I should have mentioned this before, but are you able to reproduce it when trying to initiate a standalone GPModel class, with the negative_binomial option? As given below? As that is when the error occurs for me.

gp_model = gpb.GPModel(gp_coords=coords_train.transpose(), cov_function="exponential",
                                            likelihood="negative_binomial, gp_approx="vecchia")

Although from what you have said, I think the fix should resolve the issue. I look forward to trying it soon.

fabsig commented 7 months ago

I can only reproduce this error when I set use_gp_model_for_validation=False and e.g. metric="mse". Also, the corresponding code in regression_objective.hpp should only be called when use_gp_model_for_validation=False. Note that you are missing a quotation mark in your code. It should be:

gp_model = gpb.GPModel(gp_coords=coords_train.transpose(), cov_function="exponential",
                                            likelihood="negative_binomial", gp_approx="vecchia")
fabsig commented 7 months ago

I just realized that your error message [GPBoost] [Fatal] Likelihood of type 'negative_binomial' is not supported. is not from he file regression_objective.hpp. There it would say. [GPBoost] [Fatal] ConvertOutput: Likelihood of type 'negative_binomial' is not supported.

That leaves me a little puzzled as the reason must be something else. Can you provide a reproducible example including data?

m-haines commented 7 months ago

I can, yes. The example below reproduces the error on my machine. It uses the house_sales data from geodatasets.
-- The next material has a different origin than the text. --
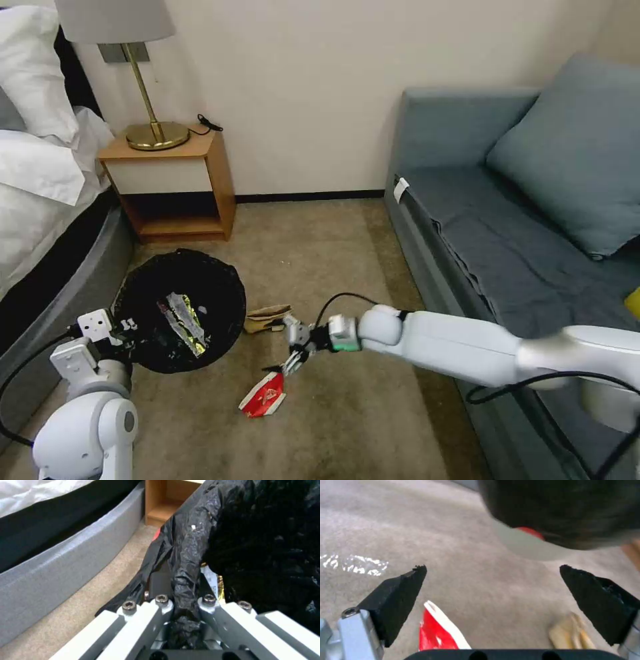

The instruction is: Pick up the trash bin, then pick up the garbage on the floor and place it into the trash bin.

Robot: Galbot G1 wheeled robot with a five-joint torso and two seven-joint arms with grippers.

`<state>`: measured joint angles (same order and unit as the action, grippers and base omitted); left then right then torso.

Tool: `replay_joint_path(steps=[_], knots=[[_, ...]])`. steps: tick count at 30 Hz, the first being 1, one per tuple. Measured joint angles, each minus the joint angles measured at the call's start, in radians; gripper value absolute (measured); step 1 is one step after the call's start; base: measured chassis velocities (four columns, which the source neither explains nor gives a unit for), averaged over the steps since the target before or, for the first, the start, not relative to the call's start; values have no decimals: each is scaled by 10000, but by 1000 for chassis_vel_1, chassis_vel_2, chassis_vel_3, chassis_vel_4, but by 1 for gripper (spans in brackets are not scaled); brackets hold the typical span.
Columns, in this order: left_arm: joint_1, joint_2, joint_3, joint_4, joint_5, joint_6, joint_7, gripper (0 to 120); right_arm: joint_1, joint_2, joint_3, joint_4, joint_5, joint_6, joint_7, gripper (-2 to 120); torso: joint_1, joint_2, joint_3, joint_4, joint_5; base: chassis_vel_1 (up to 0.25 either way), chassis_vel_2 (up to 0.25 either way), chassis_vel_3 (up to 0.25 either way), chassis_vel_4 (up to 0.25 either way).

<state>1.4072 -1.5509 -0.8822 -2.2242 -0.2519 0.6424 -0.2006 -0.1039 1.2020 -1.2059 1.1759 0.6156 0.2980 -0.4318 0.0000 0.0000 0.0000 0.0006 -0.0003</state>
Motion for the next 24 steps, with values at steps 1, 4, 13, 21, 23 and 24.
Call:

I have put it together quickly, so the negative binomial might be a poor choice of likelihood for the dataset.

import geopandas  # version 0.14.2
import geodatasets  # version 2023.12.0
import gpboost as gpb  # version 1.2.7.1
import numpy as np  # version 1.26.3

home_sales = geopandas.read_file(geodatasets.get_path("geoda.home_sales"))
home_sales_coords = home_sales.get_coordinates()
home_sales["x"] = home_sales_coords["x"]
home_sales["y"] = home_sales_coords["y"]

# Remove duplicate coord values from home_sales so non-Gaussian likelihood can be fitted by GPBoost,
# keeping the more expensive house at that location
home_sales = home_sales.sort_values(by=['price'])
home_sales = home_sales.drop_duplicates(subset=["x", "y"], keep='last')
home_sales = home_sales.sort_index()
home_sales = home_sales.reset_index(drop=True)

coords_train = np.array([home_sales["x"].to_numpy(), home_sales["y"].to_numpy()])

gp_model = gpb.GPModel(gp_coords=coords_train.transpose(), cov_function="exponential",
                       likelihood="negative_binomial", gp_approx="vecchia")

x_train = home_sales[["bedrooms", "bathrooms", "sqft_liv", "sqft_lot", "floors", "view"]]
y_train = home_sales["price"]
data_train = gpb.Dataset(x_train, y_train)

params = { 'lambda_l2': 1, 'learning_rate': 0.01,
                    'max_depth': 3, 'min_data_in_leaf': 20, 
                    'num_leaves': 2**10, 'verbose': 0}

mod = gpb.train(params=params, train_set=data_train,
                gp_model=gp_model, num_boost_round=247)

If it helps, using Github search, the only other place I can find which mentions a "Likelihood of type" error is ./include/GPBoost/likelihoods.h, line 86 and 187, an example for context is below:

        Likelihood(string_t type,
            data_size_t num_data,
            data_size_t num_re,
            bool has_a_vec,
            bool use_Z_for_duplicates,
            const data_size_t* random_effects_indices_of_data) {
            string_t likelihood = ParseLikelihoodAlias(type);
            likelihood = ParseLikelihoodAliasGradientDescent(likelihood);
            if (SUPPORTED_LIKELIHOODS_.find(likelihood) == SUPPORTED_LIKELIHOODS_.end()) {
                Log::REFatal("Likelihood of type '%s' is not supported.", likelihood.c_str());
            }

However, it looks as though "negative_binomial" is in the list of SUPPORTED_LIKELIHOODS, so I didn't mention it yesterday as I didn't think that was the issue.

fabsig commented 7 months ago

Version 1.2.7.1 does not yet support the negative binomial likelihood. This is a relatively new feature and, unfortunately, I have not released any updates on PyPI for some time. As of today, version 1.3.0 is on PyPI which supports the negative binomial likelihood.

m-haines commented 7 months ago

Apologies for the slow reply, I was away for a few days. All is working now, thank you for deploying 1.30 to PyPi.